Task details: Check each line of the entries. Copy the ones that contain the string "cardboard".

Items from a dataset:
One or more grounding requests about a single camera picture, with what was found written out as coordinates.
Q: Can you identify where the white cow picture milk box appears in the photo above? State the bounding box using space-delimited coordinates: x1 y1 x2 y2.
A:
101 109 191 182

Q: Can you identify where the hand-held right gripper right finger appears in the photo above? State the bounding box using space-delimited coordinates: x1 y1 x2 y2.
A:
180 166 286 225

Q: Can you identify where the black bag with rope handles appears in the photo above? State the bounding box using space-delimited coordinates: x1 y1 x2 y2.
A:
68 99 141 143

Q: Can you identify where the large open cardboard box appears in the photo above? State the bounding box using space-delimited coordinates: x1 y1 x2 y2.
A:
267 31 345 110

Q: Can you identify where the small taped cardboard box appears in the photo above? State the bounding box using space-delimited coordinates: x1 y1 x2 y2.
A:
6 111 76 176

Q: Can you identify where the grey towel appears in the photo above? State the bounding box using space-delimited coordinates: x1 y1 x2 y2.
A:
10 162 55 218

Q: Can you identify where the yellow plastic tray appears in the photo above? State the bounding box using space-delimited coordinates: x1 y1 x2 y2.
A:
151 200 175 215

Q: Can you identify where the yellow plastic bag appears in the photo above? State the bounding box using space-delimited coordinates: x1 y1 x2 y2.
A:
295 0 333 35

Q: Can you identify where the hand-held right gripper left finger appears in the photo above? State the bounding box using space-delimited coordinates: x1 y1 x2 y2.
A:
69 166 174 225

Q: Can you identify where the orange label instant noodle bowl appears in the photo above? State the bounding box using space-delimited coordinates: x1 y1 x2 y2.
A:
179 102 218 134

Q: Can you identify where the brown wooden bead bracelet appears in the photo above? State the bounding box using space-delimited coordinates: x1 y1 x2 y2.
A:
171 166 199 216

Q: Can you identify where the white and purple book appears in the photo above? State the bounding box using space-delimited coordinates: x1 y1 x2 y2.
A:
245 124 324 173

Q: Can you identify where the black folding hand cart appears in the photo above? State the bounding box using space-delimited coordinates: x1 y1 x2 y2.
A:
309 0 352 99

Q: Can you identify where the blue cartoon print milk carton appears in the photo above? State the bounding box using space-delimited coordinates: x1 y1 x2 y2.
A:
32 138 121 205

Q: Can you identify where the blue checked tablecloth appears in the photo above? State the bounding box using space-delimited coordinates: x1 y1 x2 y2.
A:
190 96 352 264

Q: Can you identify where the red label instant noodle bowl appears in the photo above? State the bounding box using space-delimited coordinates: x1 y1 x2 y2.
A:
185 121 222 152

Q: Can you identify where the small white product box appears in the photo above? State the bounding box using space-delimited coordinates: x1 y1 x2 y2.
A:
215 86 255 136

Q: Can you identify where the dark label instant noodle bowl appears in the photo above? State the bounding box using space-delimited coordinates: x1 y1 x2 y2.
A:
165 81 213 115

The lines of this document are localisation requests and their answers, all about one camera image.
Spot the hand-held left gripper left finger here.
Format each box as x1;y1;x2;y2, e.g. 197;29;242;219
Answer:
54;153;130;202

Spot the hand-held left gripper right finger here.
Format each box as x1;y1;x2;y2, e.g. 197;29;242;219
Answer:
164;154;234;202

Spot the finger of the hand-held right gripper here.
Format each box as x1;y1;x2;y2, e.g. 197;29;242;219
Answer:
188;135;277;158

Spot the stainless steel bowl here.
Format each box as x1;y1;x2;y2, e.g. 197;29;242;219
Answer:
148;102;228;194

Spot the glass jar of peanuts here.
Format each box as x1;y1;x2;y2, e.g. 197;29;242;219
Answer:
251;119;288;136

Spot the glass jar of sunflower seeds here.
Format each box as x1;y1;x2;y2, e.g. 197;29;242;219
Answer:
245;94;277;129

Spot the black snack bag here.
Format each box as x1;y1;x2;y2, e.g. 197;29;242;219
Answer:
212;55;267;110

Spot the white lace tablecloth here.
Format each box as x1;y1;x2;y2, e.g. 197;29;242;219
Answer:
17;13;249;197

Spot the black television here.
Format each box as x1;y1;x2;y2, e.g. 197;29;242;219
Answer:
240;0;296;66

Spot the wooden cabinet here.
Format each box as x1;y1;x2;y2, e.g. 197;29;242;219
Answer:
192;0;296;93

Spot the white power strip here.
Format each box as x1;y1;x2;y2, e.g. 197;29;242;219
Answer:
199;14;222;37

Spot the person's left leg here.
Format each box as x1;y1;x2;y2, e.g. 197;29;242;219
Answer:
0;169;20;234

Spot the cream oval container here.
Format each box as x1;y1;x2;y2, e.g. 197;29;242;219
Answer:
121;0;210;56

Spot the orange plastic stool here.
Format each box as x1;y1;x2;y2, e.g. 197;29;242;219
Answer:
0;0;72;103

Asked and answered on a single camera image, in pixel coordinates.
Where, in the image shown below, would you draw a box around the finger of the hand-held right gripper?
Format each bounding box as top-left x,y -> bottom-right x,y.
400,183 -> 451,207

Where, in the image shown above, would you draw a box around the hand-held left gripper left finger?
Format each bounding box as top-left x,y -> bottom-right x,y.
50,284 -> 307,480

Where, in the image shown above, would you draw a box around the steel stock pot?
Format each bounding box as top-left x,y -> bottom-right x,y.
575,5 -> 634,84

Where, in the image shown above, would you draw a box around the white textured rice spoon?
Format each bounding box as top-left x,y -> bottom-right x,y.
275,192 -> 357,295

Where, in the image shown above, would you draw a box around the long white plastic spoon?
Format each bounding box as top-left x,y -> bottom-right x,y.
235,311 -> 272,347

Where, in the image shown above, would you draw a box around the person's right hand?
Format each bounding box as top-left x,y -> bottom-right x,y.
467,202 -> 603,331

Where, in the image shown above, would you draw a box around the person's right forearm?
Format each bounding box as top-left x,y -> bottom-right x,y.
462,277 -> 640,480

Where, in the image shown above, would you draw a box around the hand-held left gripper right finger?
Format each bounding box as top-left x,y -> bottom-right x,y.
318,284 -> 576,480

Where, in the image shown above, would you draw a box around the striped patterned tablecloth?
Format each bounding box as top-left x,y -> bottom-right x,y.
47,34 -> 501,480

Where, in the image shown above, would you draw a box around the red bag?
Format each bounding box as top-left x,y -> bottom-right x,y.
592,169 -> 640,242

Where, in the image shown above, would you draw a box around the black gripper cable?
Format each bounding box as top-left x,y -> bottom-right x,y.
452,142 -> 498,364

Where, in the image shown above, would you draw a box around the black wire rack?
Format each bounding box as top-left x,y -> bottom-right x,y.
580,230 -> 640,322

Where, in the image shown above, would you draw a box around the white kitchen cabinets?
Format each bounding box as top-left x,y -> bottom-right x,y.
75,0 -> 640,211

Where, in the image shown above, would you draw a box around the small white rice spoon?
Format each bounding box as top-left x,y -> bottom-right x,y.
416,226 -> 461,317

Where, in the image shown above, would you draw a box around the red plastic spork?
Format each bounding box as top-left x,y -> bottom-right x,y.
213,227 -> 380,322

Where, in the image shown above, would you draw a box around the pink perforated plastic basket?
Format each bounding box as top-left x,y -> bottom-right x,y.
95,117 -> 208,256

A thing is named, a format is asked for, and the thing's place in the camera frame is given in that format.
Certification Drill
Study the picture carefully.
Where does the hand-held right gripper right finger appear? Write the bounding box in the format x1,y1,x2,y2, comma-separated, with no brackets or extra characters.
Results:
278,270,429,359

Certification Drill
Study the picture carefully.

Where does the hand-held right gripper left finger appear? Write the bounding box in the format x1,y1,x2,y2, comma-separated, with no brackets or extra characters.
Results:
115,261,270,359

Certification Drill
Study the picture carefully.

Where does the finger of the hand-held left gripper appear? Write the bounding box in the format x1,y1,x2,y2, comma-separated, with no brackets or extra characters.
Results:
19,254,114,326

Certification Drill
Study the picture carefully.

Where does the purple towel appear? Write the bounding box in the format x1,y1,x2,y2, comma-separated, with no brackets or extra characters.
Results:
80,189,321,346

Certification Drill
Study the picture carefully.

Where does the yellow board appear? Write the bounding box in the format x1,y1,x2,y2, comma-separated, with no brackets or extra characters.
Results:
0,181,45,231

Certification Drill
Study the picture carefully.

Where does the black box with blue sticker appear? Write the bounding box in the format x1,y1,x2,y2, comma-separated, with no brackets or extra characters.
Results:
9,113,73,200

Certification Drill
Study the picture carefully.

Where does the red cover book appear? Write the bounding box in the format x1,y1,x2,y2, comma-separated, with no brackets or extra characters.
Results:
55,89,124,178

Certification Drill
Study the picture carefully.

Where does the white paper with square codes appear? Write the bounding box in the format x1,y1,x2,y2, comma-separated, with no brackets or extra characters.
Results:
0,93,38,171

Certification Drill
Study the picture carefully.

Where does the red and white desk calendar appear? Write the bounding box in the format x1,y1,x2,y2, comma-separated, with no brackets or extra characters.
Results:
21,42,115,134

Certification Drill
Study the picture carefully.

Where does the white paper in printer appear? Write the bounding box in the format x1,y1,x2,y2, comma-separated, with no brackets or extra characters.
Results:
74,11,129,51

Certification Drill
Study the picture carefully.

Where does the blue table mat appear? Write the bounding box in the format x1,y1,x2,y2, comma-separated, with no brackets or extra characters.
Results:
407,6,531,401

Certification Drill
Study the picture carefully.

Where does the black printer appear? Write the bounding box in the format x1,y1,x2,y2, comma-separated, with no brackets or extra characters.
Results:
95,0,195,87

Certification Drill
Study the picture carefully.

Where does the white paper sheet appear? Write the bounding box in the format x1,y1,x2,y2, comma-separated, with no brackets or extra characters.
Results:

Answer to this exercise:
Q: Can you identify where the large open cardboard box appears in the photo above? State the bounding box using space-delimited coordinates: x1 y1 x2 y2.
Q: Can you identify where the small taped cardboard box appears in the photo above? State the bounding box using space-delimited coordinates: x1 y1 x2 y2.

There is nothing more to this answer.